**BRIEF**
Set down every line of the data exactly, skipping the pictures.

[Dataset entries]
▬▬▬▬▬▬▬▬▬▬
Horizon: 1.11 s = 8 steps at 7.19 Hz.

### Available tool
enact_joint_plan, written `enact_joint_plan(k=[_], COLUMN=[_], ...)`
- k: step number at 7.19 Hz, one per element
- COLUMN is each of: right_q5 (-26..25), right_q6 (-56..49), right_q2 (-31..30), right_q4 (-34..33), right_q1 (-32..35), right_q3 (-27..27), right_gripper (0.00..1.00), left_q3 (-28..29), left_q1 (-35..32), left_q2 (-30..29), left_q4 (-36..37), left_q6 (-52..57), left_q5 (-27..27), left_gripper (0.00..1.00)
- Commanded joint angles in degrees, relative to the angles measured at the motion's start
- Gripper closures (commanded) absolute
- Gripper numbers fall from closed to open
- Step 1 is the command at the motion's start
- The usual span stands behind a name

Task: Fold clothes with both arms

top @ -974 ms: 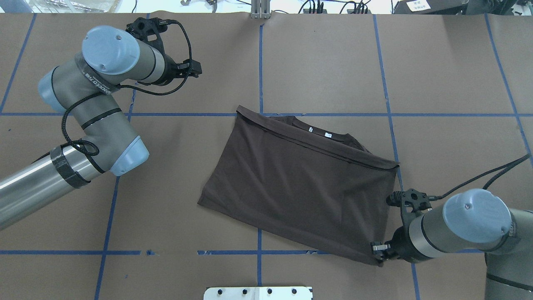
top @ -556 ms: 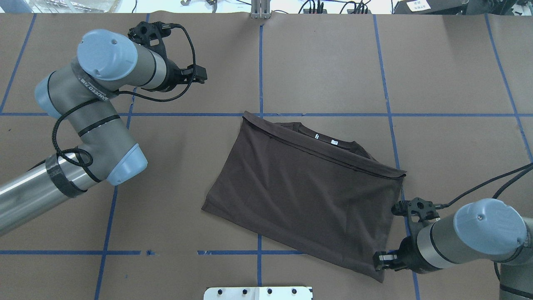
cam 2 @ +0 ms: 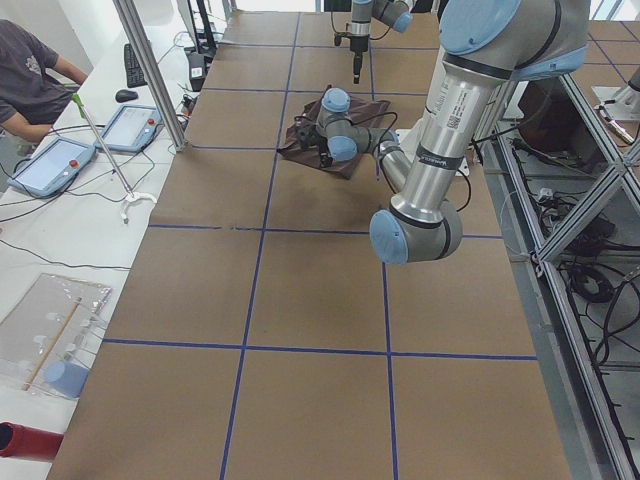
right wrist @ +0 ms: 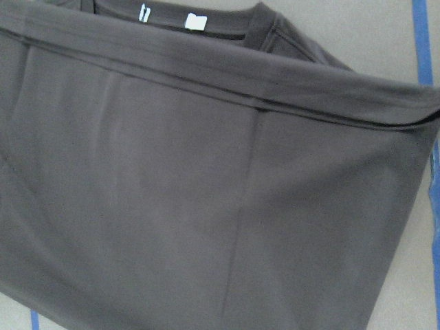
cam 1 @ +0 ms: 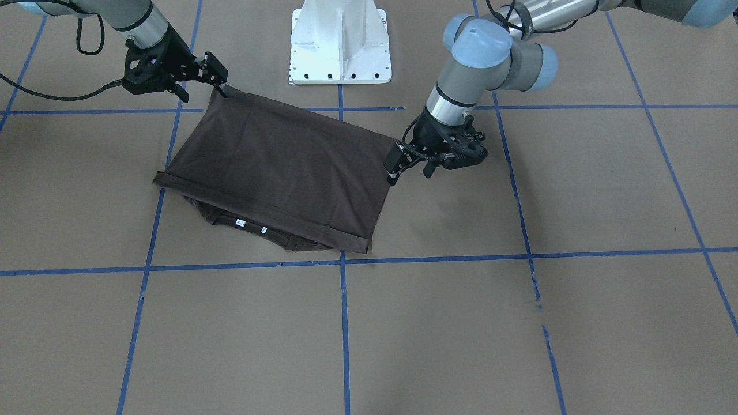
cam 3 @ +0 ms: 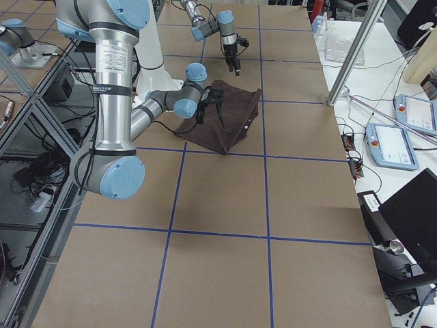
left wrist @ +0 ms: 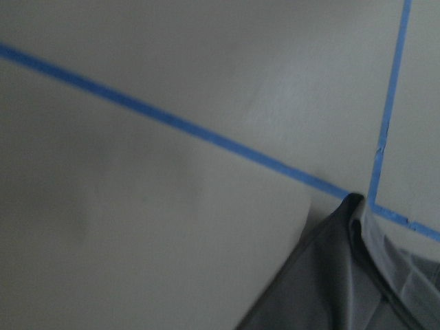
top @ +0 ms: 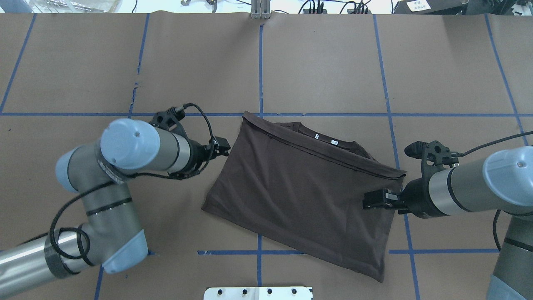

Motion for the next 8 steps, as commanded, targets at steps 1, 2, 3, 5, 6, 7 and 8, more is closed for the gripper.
enact_joint_plan(k=[1,2,3,5,6,7,8], right_q5=[-2.4,-2.6,-3.1,-3.2,-3.3,-3.2,-3.3], right_q6=[0.0,0.0,0.0,0.1,0.0,0.0,0.0], right_q2=[0.7,1.3,1.9,2.0,2.0,2.0,2.0], right_q4=[0.5,0.5,0.5,0.5,0.5,0.5,0.5], right_q1=[1.1,1.1,1.1,1.1,1.1,1.1,1.1], right_q3=[-0.2,-0.3,-0.3,-0.2,-0.2,-0.2,-0.2], right_gripper=[0.00,0.00,0.00,0.00,0.00,0.00,0.00], left_q3=[-1.6,-2.3,-2.3,-2.3,-2.3,-2.3,-2.3], left_q1=[7.7,8.3,8.4,8.4,8.4,8.4,8.6], left_q2=[0.6,1.0,1.4,2.6,2.7,2.6,2.4], left_q4=[6.2,7.2,7.2,7.3,7.3,7.4,8.3], left_q6=[-10.3,-10.9,-11.4,-11.4,-11.5,-13.6,-13.9], left_q5=[5.3,5.6,5.6,5.6,5.6,5.7,6.0], left_gripper=[0.09,0.10,0.11,0.15,0.22,0.36,0.49])
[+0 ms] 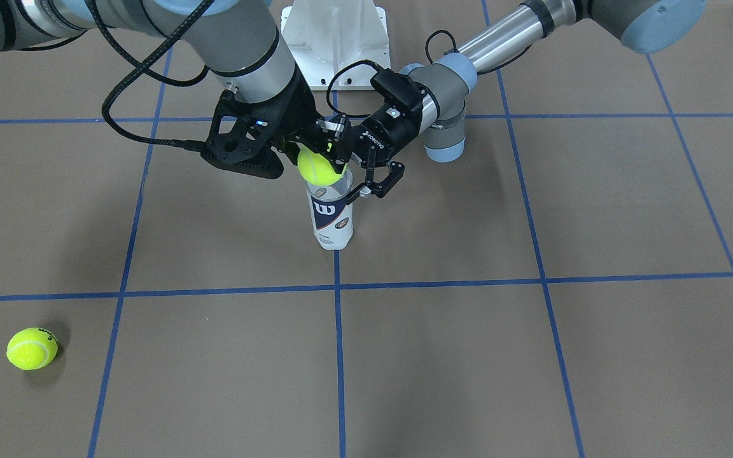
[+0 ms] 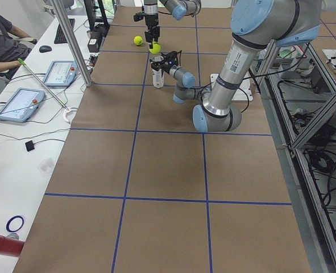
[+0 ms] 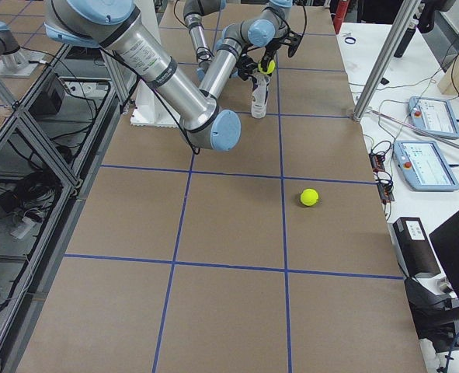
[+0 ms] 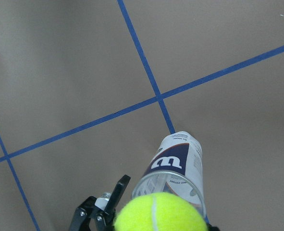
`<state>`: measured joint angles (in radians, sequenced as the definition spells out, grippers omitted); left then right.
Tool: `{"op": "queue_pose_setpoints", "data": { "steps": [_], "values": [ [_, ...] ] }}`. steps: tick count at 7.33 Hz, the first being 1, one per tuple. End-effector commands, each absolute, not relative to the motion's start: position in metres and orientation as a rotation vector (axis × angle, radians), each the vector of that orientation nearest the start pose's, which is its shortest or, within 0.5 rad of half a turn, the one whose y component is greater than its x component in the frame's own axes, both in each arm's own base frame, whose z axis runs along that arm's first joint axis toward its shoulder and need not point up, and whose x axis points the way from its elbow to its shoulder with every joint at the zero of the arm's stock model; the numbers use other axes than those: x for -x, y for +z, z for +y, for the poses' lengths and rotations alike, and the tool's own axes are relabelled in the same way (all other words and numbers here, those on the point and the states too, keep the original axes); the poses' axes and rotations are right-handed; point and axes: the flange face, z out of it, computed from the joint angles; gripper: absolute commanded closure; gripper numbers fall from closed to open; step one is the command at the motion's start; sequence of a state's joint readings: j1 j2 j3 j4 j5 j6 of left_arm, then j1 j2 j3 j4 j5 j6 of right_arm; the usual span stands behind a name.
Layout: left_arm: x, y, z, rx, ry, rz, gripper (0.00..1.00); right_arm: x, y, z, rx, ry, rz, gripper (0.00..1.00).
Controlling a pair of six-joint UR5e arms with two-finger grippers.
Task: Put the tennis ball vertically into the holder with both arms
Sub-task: 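Lower the ball into the can and open the right gripper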
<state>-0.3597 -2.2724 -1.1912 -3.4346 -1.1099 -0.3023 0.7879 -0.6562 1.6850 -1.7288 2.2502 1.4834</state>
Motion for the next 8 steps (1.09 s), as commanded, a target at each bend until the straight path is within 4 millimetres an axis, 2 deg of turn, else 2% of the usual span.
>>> {"op": "queue_pose_setpoints", "data": {
  "steps": [1, 3, 6, 8],
  "values": [
    [-0.563, 0.231, -0.391, -1.690, 0.042, 1.267, 0.01, 0.428, 0.061, -0.513, 0.219, 0.337, -1.023, 1.00],
    [-0.566, 0.231, -0.385, -1.684, 0.050, 1.279, 0.01, 0.436, 0.064, -0.512, 0.217, 0.337, -1.012, 1.00],
    [-0.564, 0.230, -0.387, -1.690, 0.048, 1.273, 0.01, 0.442, 0.067, -0.511, 0.223, 0.333, -1.004, 1.00],
    [-0.557, 0.230, -0.398, -1.701, 0.038, 1.257, 0.01, 0.451, 0.070, -0.508, 0.219, 0.330, -0.993, 1.00]
  ]
}}
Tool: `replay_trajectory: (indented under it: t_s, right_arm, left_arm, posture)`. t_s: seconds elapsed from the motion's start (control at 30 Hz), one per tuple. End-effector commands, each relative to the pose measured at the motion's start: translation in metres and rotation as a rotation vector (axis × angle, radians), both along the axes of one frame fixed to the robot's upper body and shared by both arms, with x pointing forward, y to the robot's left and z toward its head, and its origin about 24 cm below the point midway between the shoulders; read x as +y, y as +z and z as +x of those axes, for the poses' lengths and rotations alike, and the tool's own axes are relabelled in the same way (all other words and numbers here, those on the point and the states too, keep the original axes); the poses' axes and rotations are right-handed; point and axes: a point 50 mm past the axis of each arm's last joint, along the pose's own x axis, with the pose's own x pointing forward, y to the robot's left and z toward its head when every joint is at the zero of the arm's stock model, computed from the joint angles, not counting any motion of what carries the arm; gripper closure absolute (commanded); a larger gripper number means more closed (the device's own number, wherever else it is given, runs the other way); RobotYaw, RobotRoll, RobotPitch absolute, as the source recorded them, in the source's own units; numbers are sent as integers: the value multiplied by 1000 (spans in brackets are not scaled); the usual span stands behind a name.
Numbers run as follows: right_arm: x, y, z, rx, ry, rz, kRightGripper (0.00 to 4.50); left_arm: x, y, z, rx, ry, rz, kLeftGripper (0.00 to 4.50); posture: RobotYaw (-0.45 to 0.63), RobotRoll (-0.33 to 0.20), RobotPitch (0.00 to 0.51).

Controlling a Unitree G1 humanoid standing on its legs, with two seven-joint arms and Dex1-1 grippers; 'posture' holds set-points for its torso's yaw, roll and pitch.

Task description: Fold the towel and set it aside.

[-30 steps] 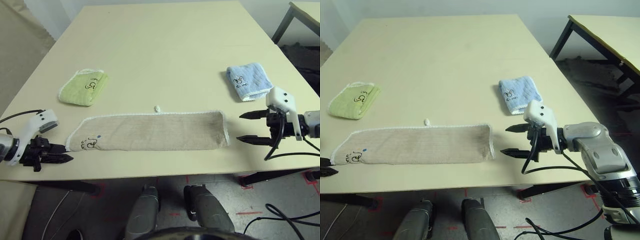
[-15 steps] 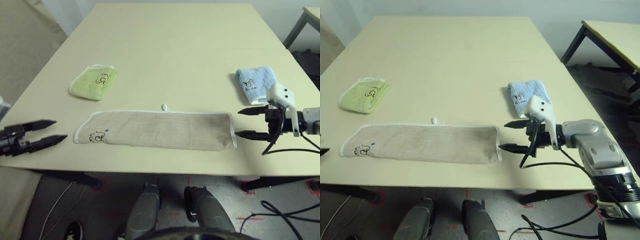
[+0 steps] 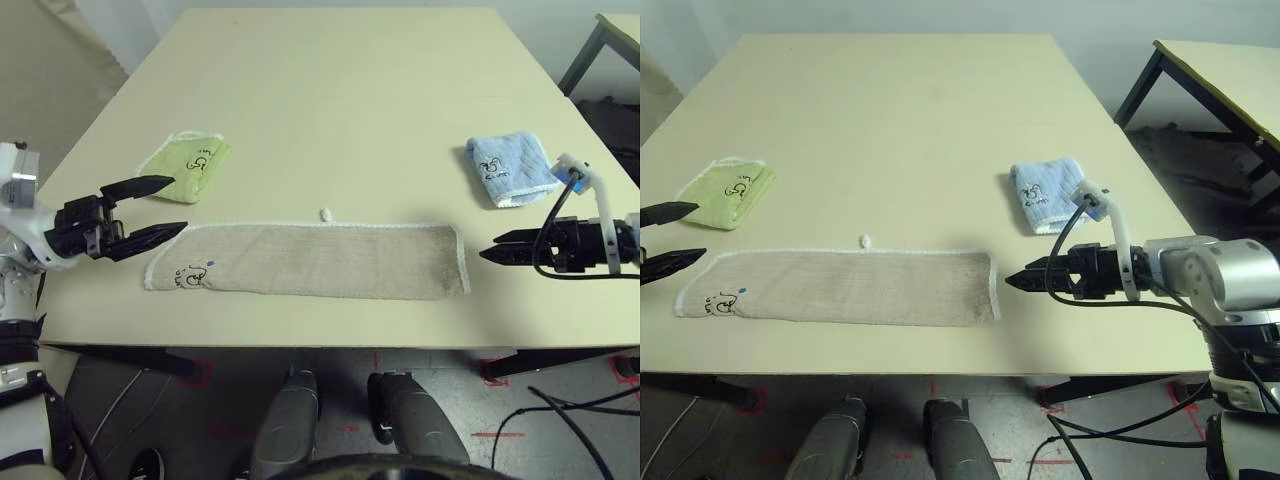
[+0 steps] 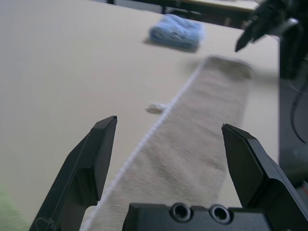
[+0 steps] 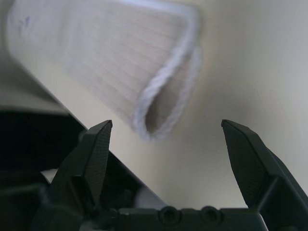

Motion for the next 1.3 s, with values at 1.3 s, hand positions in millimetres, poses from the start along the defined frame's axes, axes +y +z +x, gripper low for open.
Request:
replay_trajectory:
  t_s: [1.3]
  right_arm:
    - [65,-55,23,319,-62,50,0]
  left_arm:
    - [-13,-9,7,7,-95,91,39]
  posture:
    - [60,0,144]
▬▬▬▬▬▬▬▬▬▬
**RESPONSE TO THE EXERCISE**
Horizon: 1.11 s = 8 steps at 7.19 Hz.

### Available tool
enact_joint_plan, written `enact_joint_plan(k=[_], COLUMN=[_], ...)`
- k: step number at 7.19 Hz, one per element
- COLUMN is each of: right_q5 (-26..25), right_q6 (-56..49), right_q2 (-31..30), right_q4 (-34..33), right_q1 (-32..35), right_q3 (-27..27), right_gripper (0.00..1.00), left_q3 (-28..29), left_q1 (-35..32), left_q2 (-30..29), left_q4 (-36..37), left_q6 (-52..57), left_q5 (-27..27), left_gripper (0.00..1.00)
- Commanded joint angles in degrees, relative to the angles measured at the motion's start
- Gripper closures (commanded) absolute
- Gripper numbers fall from closed to open
- Step 1 is the command at the motion's start
- The usual span stands behind a name

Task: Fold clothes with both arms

top @ -974 ms: 
top @ -556 ms: 
cam 2 @ +0 ms: 
right wrist @ +0 ms: 
cam 1 @ +0 ms: 
cam 3 @ +0 ms: 
left wrist @ +0 ms: 
top @ +0 ms: 

Motion for the next 8 steps, as commanded, targets at steps 1, 2, 3, 5, 6, 7 and 8, more is closed for the gripper.
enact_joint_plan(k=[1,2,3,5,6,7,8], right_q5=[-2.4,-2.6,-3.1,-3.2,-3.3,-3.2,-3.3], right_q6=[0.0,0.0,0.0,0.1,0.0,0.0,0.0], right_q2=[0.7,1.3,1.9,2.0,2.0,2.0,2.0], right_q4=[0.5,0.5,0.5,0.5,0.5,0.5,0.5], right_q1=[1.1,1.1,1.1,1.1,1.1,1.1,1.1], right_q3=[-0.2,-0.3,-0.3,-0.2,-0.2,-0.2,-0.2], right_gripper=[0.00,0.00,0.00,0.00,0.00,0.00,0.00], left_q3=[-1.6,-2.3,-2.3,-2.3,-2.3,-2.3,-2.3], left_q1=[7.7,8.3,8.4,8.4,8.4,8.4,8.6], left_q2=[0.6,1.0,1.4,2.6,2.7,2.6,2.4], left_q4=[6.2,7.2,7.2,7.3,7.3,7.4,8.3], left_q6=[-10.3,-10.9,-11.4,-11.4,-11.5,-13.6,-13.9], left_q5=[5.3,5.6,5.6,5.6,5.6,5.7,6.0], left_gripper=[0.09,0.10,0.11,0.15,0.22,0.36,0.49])
[+0 ms] 
[+0 ms] 
[+0 ms] 
[+0 ms] 
`<state>`: measured joint angles (in radians, sequenced as the definition spells out, grippers omitted); left then right.
Tool: `{"op": "queue_pose_setpoints", "data": { "steps": [_], "values": [ [_, ...] ] }}`. steps: tick count at 7.33 Hz, the first being 1, one per tuple. End-effector commands, each absolute, not relative to the motion's start: position in metres and orientation as a rotation vector (axis × angle, radians), each the vector of that orientation nearest the start pose's, which is its shortest or, within 0.5 rad of half a turn, the one whose y component is greater than its x component in the frame's own axes, both in each arm's own base frame, whose z axis runs along that arm's first joint axis toward its shoulder and need not point up, and whose x axis points the way from its elbow to its shoulder with every joint at the zero of the arm's stock model; the numbers use other axes than those: x for -x, y for +z, z for +y, for the poses' lengths and rotations alike, and the tool's own axes are relabelled in the same way (all other words and numbers here, those on the point and the states too, keep the original axes); the poses' axes and rotations are right-handed; point and axes: the flange face, z out of it, computed from the joint angles; gripper: absolute commanded closure; gripper numbers fall from closed to open; step one is the command at the motion's start; sequence of a state's joint readings: j1 j2 j3 j4 j5 j6 of left_arm, then j1 j2 j3 j4 j5 j6 of right_arm; the usual span stands behind a name.
Layout: left_arm: x, y, z, rx, ry, rz, gripper (0.00..1.00); right_arm: x, y, z, rx, ry, rz, gripper (0.00..1.00).
Controlling a pair of six-joint UR5e arms with two-finger grippers.
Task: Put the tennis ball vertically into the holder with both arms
Sub-task: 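Lower the ball into the can and open the right gripper
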<state>-0.3597 -2.2724 -1.1912 -3.4346 -1.1099 -0.3023 0.7879 -0.6562 1.6850 -1.7288 2.2502 1.4834</state>
Motion for the next 8 steps (1.09 s), as commanded, a target at each bend until the straight path is within 4 millimetres an axis, 2 deg of turn, else 2% of the usual span.
>>> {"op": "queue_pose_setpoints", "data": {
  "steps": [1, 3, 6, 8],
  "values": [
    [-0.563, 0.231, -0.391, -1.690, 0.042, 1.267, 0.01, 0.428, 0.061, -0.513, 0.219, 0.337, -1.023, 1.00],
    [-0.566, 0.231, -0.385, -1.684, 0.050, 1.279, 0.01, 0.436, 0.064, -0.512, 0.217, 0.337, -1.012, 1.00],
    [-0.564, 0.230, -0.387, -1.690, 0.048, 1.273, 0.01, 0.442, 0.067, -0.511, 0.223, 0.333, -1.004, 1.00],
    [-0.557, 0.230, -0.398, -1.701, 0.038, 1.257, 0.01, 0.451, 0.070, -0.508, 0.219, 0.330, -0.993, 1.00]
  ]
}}
Tool: `replay_trajectory: (indented under it: t_s, right_arm, left_arm, posture)`. t_s: seconds elapsed from the motion's start (control at 30 Hz), one per tuple. End-effector commands, each relative to the pose measured at the motion's start: translation in metres and rotation as a rotation vector (axis × angle, radians), both along the axes of one frame fixed to the robot's upper body and shared by both arms, with x pointing forward, y to the robot's left and z toward its head, and its origin about 24 cm below the point midway between the shoulders; read x as +y, y as +z and z as +x of those axes, for the poses' lengths and rotations alike, and the tool's own axes are relabelled in the same way (all other words and numbers here, those on the point and the states too, keep the original axes); the poses' axes and rotations are right-handed; point and axes: a point 50 mm past the axis of each arm's last joint, along the pose's own x axis, with the pose's own x pointing forward, y to the robot's left and z toward its head when every joint is at the zero of the arm's stock model, computed from the joint angles, not counting any motion of what carries the arm; gripper closure absolute (commanded); a larger gripper number means more closed (the device's own number, wherever else it is given, runs the other way); RobotYaw, RobotRoll, RobotPitch absolute, as the source recorded them, in the source's own units; numbers are sent as integers: the value multiplied by 1000 (spans in brackets are not scaled); the usual span stands behind a name.
Numbers run as follows: right_arm: x, y, z, rx, ry, rz, kRightGripper (0.00 to 4.50); left_arm: x, y, z, rx, ry, rz, kLeftGripper (0.00 to 4.50); posture: RobotYaw (-0.45 to 0.63), RobotRoll (-0.33 to 0.20), RobotPitch (0.00 to 0.51).

Controlling a Unitree G1 humanoid standing on its legs, with two seven-joint arms and Dex1-1 grippers; 'posture' holds set-points for its torso's yaw, roll and pitch.

Task description: Fold the towel and set it aside.

[-30 steps] 
[-15 steps] 
[+0 steps] 
[+0 steps] 
[+0 steps] 

Motion for the next 1.3 s, with values at 1.3 s, hand positions in millimetres, poses from the start along the defined frame's axes, axes +y +z +x, gripper low for open.
Request:
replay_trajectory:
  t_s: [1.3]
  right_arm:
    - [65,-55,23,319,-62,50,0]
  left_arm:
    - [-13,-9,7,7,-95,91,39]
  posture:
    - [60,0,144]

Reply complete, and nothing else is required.